Thursday, March 1, 2007

The Tomb of Jesus

I hate to jump on the publicity bandwagon regarding the Talpiot "Lost Tomb of Jesus," but hopefully this is worthy of some attention. Of course, I'm a Christian minister, so you won't be surprised which side of the argument I'll come down on, but this goes beyond a matter of faith to good, old-fashioned evidence. And it shows just how ridiculous this whole thing is in the first place.

Since this affair came into the spotlight I've been hoping to get a look/picture/drawing of the inscriptions themselves, since those are the basis for the hullabaloo. A comment on Ken Schenck's blog finally directed me here, where you can download the original reports on the excavation and contents of the tomb. These reports include a drawing of the "Jesus son of Joseph" inscription, and this is what it looks like:


I am not an archaeologist, nor do I have a terminal degree in Semitic studies, but I know enough about inscriptions to know that the "Yeshua" part of the inscription (the scribbles on the right side) are almost completely illegible. The original report by L.Y. Rahmani includes a question mark by the Yeshua reading, and even that question mark is pretty generous. Now, if you're putting together a report for the purposes of cataloging the ossuary, I can understand why including a guess is better than leaving it blank, so I do not fault Rahmani. But using this inscription as the basis for a book and a Discovery Channel documentary is completely absurd. Most of the other inscriptions are reasonably clear, but they aren't the linchpin of the entire argument. (Incidentally, the "Mariamenou e Mara" interpretation is also rather garbled, in my opinion, but I'm willing to grant them that one.)

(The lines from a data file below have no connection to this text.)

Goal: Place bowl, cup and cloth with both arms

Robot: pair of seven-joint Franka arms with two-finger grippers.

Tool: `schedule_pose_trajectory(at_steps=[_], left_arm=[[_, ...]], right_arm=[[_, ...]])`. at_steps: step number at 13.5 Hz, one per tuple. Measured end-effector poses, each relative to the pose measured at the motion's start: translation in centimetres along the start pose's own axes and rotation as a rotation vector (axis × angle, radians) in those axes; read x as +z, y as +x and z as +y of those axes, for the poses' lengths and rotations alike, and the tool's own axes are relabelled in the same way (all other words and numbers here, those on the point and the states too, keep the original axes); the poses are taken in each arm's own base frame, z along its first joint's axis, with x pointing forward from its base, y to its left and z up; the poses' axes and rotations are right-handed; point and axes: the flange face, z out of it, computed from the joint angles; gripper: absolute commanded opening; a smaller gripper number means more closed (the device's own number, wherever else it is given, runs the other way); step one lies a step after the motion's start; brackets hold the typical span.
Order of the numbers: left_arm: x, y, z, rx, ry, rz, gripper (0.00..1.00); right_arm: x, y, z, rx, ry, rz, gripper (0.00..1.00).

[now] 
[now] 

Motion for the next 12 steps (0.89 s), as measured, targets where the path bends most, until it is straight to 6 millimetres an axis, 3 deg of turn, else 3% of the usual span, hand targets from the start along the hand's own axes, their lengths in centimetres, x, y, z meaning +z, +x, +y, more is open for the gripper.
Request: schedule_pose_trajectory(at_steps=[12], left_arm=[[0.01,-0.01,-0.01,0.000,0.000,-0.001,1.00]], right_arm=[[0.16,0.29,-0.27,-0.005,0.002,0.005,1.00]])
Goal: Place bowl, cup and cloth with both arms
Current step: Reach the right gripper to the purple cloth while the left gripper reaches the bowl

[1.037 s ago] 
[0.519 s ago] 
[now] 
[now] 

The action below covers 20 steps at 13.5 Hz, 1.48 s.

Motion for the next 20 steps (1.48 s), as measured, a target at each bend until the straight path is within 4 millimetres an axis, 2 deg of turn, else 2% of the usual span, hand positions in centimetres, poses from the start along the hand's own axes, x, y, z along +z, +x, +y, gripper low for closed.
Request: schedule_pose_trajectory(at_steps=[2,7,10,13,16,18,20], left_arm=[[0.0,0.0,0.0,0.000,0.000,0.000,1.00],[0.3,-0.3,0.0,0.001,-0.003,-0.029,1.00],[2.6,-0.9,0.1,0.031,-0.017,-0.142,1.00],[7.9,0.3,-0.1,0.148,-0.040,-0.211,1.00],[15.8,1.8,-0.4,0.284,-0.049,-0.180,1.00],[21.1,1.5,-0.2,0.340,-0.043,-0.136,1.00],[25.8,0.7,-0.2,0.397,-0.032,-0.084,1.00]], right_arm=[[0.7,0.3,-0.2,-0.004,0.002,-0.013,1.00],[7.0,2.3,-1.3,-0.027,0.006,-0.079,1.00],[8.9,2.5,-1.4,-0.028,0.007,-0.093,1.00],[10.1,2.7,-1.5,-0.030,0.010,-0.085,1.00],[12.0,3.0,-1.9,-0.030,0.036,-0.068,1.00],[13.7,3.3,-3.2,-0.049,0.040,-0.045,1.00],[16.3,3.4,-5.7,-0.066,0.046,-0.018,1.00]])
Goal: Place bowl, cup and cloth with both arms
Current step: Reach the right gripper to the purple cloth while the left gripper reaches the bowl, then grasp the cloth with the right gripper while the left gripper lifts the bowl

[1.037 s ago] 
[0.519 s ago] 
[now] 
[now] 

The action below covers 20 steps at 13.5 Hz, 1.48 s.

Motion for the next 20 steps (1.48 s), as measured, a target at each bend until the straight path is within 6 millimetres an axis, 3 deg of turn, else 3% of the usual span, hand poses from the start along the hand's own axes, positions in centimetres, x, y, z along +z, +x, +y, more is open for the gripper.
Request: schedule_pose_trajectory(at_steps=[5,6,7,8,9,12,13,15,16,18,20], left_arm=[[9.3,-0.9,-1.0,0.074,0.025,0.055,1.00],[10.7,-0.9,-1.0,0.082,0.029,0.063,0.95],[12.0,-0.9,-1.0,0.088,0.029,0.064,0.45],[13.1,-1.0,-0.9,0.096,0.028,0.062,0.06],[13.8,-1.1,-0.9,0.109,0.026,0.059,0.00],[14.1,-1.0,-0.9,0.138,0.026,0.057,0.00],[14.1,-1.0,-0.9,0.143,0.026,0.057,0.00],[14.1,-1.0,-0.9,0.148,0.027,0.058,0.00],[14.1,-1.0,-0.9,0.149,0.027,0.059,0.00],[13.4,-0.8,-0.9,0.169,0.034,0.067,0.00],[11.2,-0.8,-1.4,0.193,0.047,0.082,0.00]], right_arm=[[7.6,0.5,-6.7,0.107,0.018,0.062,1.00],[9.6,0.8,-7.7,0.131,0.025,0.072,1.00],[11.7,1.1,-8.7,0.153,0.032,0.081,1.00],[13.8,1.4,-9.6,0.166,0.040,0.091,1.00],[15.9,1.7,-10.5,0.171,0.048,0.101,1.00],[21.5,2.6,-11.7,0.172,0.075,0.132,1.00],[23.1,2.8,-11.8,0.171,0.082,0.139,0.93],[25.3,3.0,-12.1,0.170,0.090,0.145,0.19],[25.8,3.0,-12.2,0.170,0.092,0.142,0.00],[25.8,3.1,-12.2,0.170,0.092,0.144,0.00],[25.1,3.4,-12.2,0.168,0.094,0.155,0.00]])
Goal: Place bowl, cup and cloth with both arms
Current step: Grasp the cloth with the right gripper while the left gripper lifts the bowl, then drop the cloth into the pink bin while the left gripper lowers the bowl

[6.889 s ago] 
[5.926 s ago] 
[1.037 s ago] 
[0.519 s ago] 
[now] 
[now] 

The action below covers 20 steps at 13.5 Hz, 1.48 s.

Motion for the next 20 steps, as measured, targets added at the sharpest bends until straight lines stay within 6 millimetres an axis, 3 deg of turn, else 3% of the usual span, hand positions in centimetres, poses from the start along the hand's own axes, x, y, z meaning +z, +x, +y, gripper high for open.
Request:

In other words, assuming that this drawing is a reasonably accurate representation of the actual inscription, the "Joseph" part of the inscription (the left third) is clear enough that I'll buy it. The "son of" part, "br" in an Aramaic inscription, is very unclear. I'll grant them the "r," and based on the standard "X son of Y" formula in Aramaic inscriptions, it makes sense to assume there's a "b" in there somewhere. That leaves us with the difficult task of finding "Yeshua," or "yshwa" (depending on how you transliterate) in the mess on the right. An ayin ("a"), maybe, but beyond that, I can't find any of the other letters.

Tabor, Cameron, Jacobivici, and friends should be ashamed of themselves. This is the worst kind of money-grubbing, controversy-milking sensationalism. They aren't scholars, they're ringmasters.